ROME – Italian Culture Minister Sandro Bondi will be conspicuous by his absence Thursday when the Cannes film festival screens a documentary critical of the Rome government.
Slamming Sabina Guzzanti's "Draquila" as a "propaganda film that offends the truth of all Italians," Bondi cancelled his planned appearance at the grande dame of film festivals' opening Wednesday.
"Draquila - Trembling Italy" criticises the Italian government's response to last year's earthquake in central Italy in a style similar to that of American documentary guru Michael Moore.
The film exposes an apparent monopoly over reconstruction projects in quake-hit L'Aquila by business leaders with ties to the Italian government, notably to public safety chief Guido Bertolaso.
Guzzanti, 46, already took aim at Prime Minister Silvio Berlusconi in "Viva Zapatero!" (2005), which documented the cancellation of a political satire show on Italian late-night television.
Bertolaso, who has the rank of a minister, defended himself on Monday, saying Guzzanti's new film provides only "a partial view of things and does not reflect the spirit and the feelings of the inhabitants of L'Aquila" towards his agency.
The April 6, 2009, earthquake killed 308 people and devastated the medieval town of L'Aquila, leaving 80,000 people homeless.
Most of central L'Aquila is still an off-limits "red zone" because of the dangerous state of the buildings and the rubble-strewn streets, while lodging has been built far from the city at three times the projected cost.
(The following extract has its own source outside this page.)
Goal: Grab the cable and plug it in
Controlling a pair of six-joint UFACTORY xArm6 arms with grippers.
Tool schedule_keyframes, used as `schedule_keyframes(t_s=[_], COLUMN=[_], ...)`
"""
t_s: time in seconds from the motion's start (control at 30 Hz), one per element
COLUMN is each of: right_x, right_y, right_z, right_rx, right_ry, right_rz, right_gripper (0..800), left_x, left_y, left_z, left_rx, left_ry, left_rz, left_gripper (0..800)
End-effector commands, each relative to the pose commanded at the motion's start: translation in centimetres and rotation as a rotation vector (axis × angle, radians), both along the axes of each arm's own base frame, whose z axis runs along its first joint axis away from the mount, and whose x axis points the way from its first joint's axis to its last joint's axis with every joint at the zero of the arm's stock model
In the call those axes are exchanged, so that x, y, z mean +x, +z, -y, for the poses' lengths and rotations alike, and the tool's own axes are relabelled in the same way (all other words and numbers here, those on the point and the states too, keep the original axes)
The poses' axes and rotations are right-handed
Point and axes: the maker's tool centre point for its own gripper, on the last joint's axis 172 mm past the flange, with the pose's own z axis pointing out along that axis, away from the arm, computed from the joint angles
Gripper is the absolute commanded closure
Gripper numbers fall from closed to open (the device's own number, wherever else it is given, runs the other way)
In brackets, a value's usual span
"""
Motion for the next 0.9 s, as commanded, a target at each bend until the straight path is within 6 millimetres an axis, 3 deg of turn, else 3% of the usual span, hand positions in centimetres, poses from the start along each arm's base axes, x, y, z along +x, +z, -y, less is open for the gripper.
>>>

Bertolaso was initially lionised for the civil protection agency's rapid response to the disaster, but he is now under investigation for corruption over the awarding of reconstruction contracts.
The movie suggests that Berlusconi himself used the earthquake to boost his image at a time when it was tarnished by a series of sex scandals.
Berlusconi, 73, was forced to deny paying for sex after a call-girl disclosed publicly that she had spent the night with him, just weeks after his wife Veronica Lario filed for divorce after revelations that the media tycoon had attended the 18th birthday party of an aspiring model.
Guzzanti, who would not comment to foreign media before the film festival, told the Italian press that "the movie is a reflection on the authoritarian drift in this country."
Last week, before the movie opened at a Rome theatre, Guzzanti asked viewers to share their opinions on her blog.
"It's an intelligent and effective film that mirrors the reality of Italy today," said Massimo Moi, a 46-year-old optician.
Psychologist Gianluigi Lepri said the movie shows "the habit in Italy today of running public affairs as if they were private."
Daniele Lucchetti, the only Italian director in the official selection at Cannes with "La Nostra Vita" (Our Life), criticised Bondi's decision to snub the festival.
"One should be proud of bringing such a display of (artistic) freedom abroad," he said.
On Facebook, hundreds of people have already joined an anti-Draquila group.
The documentary, which debuted in Italian movie theatres last Friday, made 263,000 euros (335,000 dollars) at the box office over the weekend.